Vorteile dank KI und Abirateron

In allen drei Endpunkten zeigte sich, dass die KI-Scores einen prognostischen Wert hatten: Höhere Werte gingen insgesamt mit einem schlechteren Outcome einher – egal, ob bei lymphknotennegativen oder -positiven Patienten.

Teilten die Forscher die KI-Scores in Quartile auf, zeigte sich ausserdem, dass die untersten drei KI-Score-Quartile keinen Nutzen von der zusätzlichen Gabe von Abirateron hatten im Vergleich zur alleinigen Radiotherapie + ADT. Im obersten Quartil war der Nutzen hingegen deutlich und klinisch relevant. So zeigte sich bei diesen Patienten etwa eine absolute Risikoreduktion von 17 Prozent beim metastasenfreien Überleben durch die ADT/ARPI-Behandlung.

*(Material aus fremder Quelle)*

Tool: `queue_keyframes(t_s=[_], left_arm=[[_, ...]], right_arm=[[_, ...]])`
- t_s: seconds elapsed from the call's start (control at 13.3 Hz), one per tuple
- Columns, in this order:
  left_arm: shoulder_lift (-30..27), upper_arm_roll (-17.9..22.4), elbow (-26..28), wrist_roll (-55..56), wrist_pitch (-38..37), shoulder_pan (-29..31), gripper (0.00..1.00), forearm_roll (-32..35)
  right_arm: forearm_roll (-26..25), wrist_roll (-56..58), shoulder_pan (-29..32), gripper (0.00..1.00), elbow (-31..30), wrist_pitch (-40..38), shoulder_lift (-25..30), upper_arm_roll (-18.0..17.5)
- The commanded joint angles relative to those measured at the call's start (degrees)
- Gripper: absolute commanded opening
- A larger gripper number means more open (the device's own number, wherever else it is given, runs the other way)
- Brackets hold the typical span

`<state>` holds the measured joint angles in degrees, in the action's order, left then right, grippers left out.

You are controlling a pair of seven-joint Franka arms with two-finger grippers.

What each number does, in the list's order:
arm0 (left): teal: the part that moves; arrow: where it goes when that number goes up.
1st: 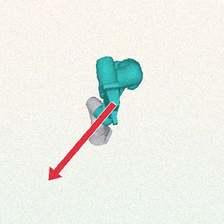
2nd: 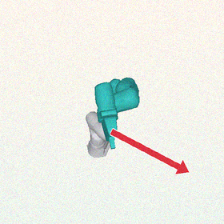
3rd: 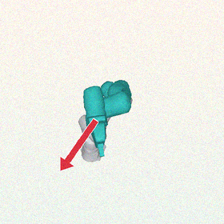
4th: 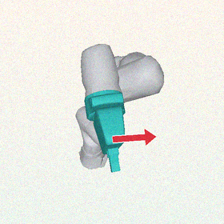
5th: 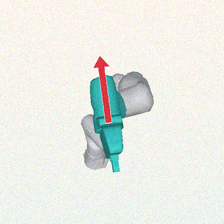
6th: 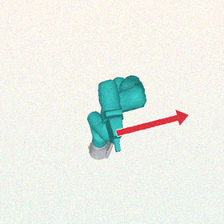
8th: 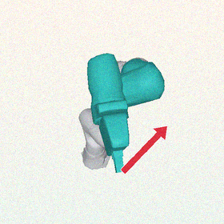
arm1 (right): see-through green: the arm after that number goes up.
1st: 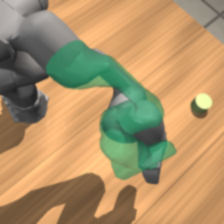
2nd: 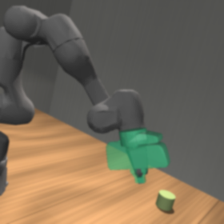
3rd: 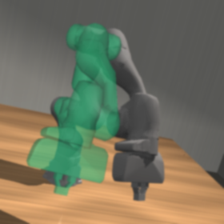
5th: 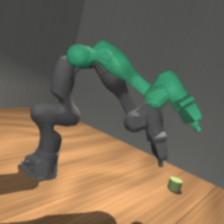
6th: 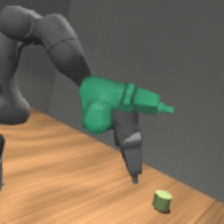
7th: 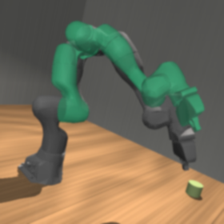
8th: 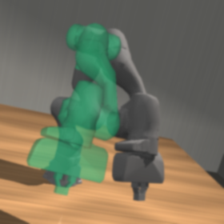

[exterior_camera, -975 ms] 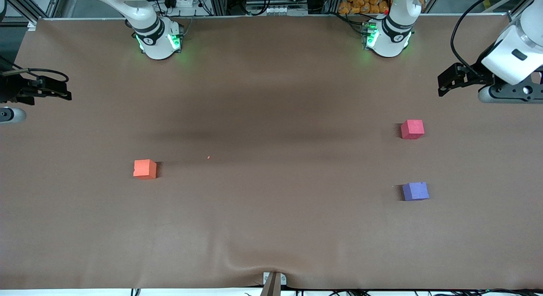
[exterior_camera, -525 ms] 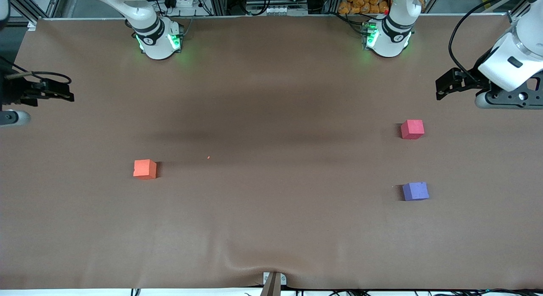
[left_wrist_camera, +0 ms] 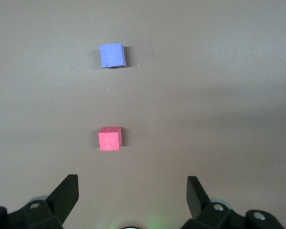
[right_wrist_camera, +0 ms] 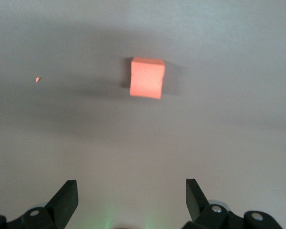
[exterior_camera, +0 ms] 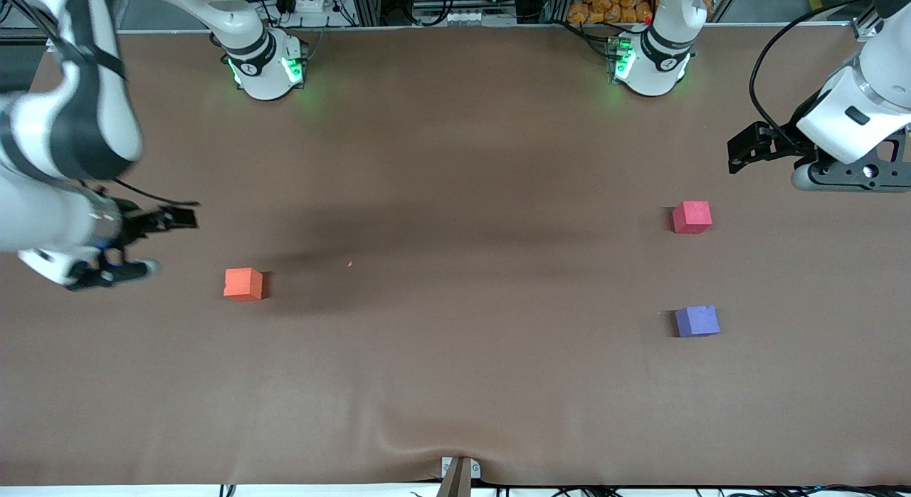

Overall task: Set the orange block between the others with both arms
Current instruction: 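Reach the right gripper down to the orange cube and grasp it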

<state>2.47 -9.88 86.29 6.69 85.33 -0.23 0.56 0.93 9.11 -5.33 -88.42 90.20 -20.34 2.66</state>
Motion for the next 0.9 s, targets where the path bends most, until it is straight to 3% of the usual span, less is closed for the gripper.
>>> queue_keyframes(t_s=[0.0, 0.45, 0.82], left_arm=[[0.51, -0.14, -0.68, 0.51, 0.1, -0.12, 1.0, -0.91], [0.95, -0.31, -0.6, 1.04, 0.1, -0.21, 1.0, -1.0], [1.04, -0.31, -0.51, 1.04, 0.1, -0.12, 1.0, -0.91]], right_arm=[[0.56, 0.2, -0.65, 1.0, 0.62, 3.65, -6.0, 0.24], [0.47, 5.81, -1.0, 1.0, 0.36, 12.96, -15.59, 0.07], [0.47, 6.97, 0.5, 1.0, -1.23, 18.87, -18.59, 0.07]])
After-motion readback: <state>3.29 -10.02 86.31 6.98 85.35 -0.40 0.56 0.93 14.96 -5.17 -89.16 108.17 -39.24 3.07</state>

Auch die prostataspezifische Mortalität war in diesem Quartil durch die Zugabe von Abirateron deutlich reduziert – während der Effekt in den unteren Quartilen gering oder nicht signifikant ausfiel. Besonders interessant: Bei der Subgruppe der lymphknoten-negativen Patienten, auf die sich viele Studien zur Therapieintensivierung, etwa mit ARPIs, aktuell konzentrieren, fielen die Ergebnisse ziemlich ähnlich aus.

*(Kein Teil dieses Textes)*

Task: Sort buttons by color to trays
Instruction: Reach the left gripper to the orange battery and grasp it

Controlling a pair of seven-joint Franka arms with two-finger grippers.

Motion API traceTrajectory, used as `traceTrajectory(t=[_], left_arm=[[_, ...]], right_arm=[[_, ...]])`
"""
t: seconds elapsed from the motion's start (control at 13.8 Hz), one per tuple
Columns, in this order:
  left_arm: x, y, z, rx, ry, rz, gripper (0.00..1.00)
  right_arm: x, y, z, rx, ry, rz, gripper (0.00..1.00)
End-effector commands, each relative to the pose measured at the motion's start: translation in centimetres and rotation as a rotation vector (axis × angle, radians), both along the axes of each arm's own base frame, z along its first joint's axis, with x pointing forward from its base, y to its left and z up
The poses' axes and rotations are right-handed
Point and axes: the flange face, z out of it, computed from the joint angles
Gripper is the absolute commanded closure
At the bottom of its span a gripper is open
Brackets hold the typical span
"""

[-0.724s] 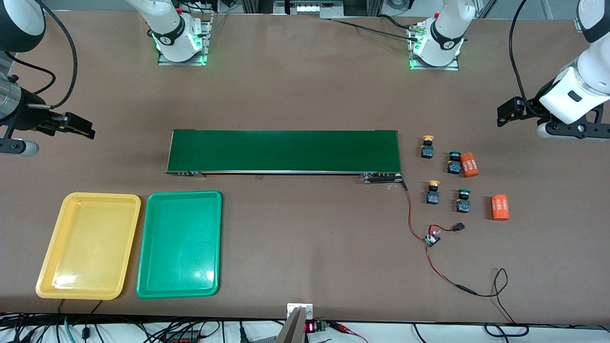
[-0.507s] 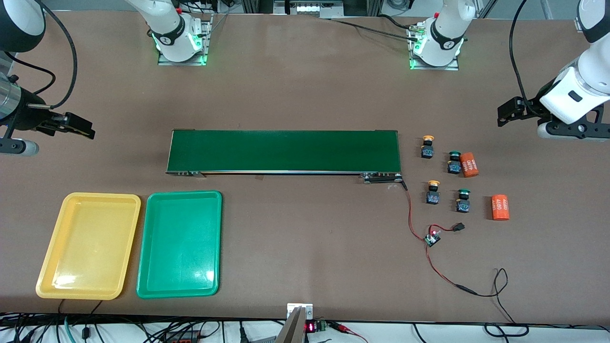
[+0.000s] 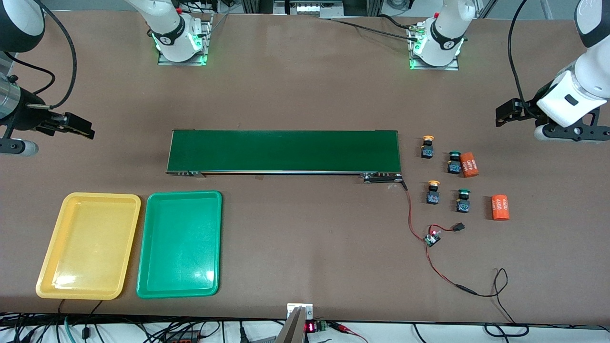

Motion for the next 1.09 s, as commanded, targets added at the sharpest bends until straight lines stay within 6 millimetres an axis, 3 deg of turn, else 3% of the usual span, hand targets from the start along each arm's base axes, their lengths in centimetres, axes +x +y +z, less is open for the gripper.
traceTrajectory(t=[0.0, 0.22, 0.36, 0.43, 0.8, 0.94, 1.01], left_arm=[[1.7, 0.3, 0.3, 0.016, 0.026, 0.009, 0.00], [4.1, 2.2, -1.4, 0.014, 0.080, 0.039, 0.00], [4.9, 3.0, -3.1, 0.012, 0.119, 0.048, 0.00], [4.5, 3.7, -4.4, 0.014, 0.168, 0.066, 0.00], [6.0, 4.8, -12.0, 0.082, 0.254, 0.168, 0.00], [5.5, 7.2, -15.2, 0.082, 0.217, 0.183, 0.00], [5.2, 7.3, -16.9, 0.079, 0.198, 0.181, 0.00]], right_arm=[[0.1, 0.2, -0.9, 0.013, 0.013, -0.003, 0.00], [0.8, 1.3, -2.8, 0.005, 0.053, 0.039, 0.00], [0.2, 2.1, -4.3, 0.005, 0.137, 0.052, 0.00], [-0.3, 2.7, -4.8, 0.006, 0.182, 0.057, 0.00], [-0.4, 3.2, -5.2, -0.005, 0.202, 0.066, 0.00], [-0.3, 3.1, -5.3, -0.003, 0.205, 0.065, 0.00], [-0.3, 3.1, -5.3, 0.001, 0.203, 0.064, 0.00]])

Dr. Angela Y Jia, University Hospitals Seidman Cancer Center, kommentierte die Studie: «Der MMAI-Risikoscore ist klinisch relevant, wenn es darum geht zu entscheiden, wer zusätzlich von Abirateron profitiert.» Allerdings sei für sie noch offen, ob sich die Ergebnisse auf das in vielen Ländern inzwischen etablierte Hochrisiko-Staging mittels PSMA-PET übertragen lassen. Diese Patienten hätten eine deutlich bessere Prognose als jene, die im Rahmen der STAMPEDE-Studien als Hochrisiko eingestuft wurden.